● Required work:
Reproduce each line from the first in the data through the line that contains "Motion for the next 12" exactly; give nothing else.

● Dataset records:
┄┄┄┄┄┄┄┄┄┄

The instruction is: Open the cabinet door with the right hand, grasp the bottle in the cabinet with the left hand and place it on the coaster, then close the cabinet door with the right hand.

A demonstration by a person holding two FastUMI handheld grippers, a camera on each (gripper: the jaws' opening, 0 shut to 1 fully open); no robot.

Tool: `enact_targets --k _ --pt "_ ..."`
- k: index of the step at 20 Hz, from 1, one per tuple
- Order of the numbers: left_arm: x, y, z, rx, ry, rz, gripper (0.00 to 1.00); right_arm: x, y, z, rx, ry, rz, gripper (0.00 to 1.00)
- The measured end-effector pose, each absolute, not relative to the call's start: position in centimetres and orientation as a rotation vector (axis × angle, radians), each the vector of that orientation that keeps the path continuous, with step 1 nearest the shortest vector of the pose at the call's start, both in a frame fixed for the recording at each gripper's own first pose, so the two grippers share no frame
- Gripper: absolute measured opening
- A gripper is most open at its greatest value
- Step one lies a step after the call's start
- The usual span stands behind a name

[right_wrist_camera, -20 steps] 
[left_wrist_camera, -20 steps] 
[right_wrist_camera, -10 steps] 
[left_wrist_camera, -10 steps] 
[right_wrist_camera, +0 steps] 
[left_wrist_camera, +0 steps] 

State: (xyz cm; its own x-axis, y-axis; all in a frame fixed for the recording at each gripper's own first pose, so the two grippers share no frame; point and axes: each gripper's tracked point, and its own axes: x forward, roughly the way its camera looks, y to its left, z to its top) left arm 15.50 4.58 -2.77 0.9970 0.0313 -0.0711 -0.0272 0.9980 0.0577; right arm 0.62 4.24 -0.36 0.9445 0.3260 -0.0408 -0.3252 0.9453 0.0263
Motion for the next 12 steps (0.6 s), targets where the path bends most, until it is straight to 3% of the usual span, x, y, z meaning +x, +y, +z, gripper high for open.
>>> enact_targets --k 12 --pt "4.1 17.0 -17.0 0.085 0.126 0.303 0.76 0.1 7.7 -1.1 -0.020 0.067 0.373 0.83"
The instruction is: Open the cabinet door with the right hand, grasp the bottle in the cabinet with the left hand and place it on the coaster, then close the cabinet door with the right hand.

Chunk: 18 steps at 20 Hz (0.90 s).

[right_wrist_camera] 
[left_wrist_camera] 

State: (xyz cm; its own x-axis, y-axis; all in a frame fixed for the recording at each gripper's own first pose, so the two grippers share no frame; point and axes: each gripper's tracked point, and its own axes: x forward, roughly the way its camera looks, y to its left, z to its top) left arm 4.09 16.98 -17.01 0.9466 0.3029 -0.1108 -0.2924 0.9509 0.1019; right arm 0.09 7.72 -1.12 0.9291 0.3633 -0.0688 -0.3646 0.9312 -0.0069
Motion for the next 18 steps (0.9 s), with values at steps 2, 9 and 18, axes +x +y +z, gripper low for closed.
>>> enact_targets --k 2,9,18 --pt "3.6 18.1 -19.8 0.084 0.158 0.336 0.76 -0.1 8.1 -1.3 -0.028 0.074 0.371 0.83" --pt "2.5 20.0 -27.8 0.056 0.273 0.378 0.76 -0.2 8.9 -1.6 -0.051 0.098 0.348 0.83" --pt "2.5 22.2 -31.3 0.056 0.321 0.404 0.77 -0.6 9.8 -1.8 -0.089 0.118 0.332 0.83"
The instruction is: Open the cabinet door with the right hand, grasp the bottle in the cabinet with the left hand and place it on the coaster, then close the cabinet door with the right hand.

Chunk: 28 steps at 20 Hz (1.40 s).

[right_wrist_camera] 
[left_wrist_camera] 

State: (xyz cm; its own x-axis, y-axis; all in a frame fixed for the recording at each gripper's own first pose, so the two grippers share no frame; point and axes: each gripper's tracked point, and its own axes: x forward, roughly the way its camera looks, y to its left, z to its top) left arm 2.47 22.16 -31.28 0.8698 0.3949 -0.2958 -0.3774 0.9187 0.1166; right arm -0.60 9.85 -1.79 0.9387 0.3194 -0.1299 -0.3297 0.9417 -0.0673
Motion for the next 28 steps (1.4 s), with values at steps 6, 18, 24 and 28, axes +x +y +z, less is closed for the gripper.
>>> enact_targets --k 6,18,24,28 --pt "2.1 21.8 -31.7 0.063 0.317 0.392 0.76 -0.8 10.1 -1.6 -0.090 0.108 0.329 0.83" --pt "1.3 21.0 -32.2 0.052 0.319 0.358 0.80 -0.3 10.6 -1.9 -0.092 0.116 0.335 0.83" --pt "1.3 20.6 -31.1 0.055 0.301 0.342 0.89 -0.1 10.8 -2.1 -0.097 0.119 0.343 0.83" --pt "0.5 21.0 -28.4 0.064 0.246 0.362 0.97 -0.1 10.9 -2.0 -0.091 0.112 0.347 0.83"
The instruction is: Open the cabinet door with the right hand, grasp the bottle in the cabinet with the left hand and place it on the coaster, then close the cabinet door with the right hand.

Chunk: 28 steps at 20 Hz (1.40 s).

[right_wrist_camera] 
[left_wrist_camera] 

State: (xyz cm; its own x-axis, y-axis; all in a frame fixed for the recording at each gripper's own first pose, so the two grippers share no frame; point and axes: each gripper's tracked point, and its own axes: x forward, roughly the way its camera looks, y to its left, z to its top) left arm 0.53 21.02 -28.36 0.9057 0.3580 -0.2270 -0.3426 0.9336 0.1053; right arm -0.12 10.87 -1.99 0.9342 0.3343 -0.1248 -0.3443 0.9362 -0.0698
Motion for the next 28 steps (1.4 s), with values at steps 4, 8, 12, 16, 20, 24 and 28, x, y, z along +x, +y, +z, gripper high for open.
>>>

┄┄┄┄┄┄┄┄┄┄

● Response:
The instruction is: Open the cabinet door with the right hand, grasp the bottle in the cabinet with the left hand and place it on the coaster, then close the cabinet door with the right hand.

A demonstration by a person holding two FastUMI handheld grippers, a camera on each (gripper: the jaws' opening, 0 shut to 1 fully open); no robot.

Tool: `enact_targets --k _ --pt "_ ..."`
- k: index of the step at 20 Hz, from 1, one per tuple
- Order of the numbers: left_arm: x, y, z, rx, ry, rz, gripper (0.00 to 1.00); right_arm: x, y, z, rx, ry, rz, gripper (0.00 to 1.00)
- The measured end-effector pose, each absolute, not relative to the call's start: position in centimetres and orientation as a rotation vector (axis × angle, radians), each the vector of that orientation that keeps the path continuous, with step 1 nearest the shortest vector of the pose at the call's start, both in a frame fixed for the recording at each gripper's own first pose, so the two grippers share no frame
- Gripper: absolute measured opening
- A gripper is most open at its greatest value
- Step one lies a step after the call's start
- The usual span stands behind a name

[right_wrist_camera, -20 steps] 
[left_wrist_camera, -20 steps] 
[right_wrist_camera, -10 steps] 
[left_wrist_camera, -10 steps] 
[right_wrist_camera, +0 steps] 
[left_wrist_camera, +0 steps] 

State: (xyz cm; its own x-axis, y-axis; all in a frame fixed for the recording at each gripper's own first pose, so the two grippers share no frame; point and axes: each gripper's tracked point, and its own axes: x forward, roughly the way its camera looks, y to its left, z to its top) left arm 15.50 4.58 -2.77 0.9970 0.0313 -0.0711 -0.0272 0.9980 0.0577; right arm 0.62 4.24 -0.36 0.9445 0.3260 -0.0408 -0.3252 0.9453 0.0263
Motion for the next 12 steps (0.6 s), targets where the path bends most, until it is straight to 3% of the usual span, x, y, z meaning +x, +y, +z, gripper high for open.

This answer is now complete.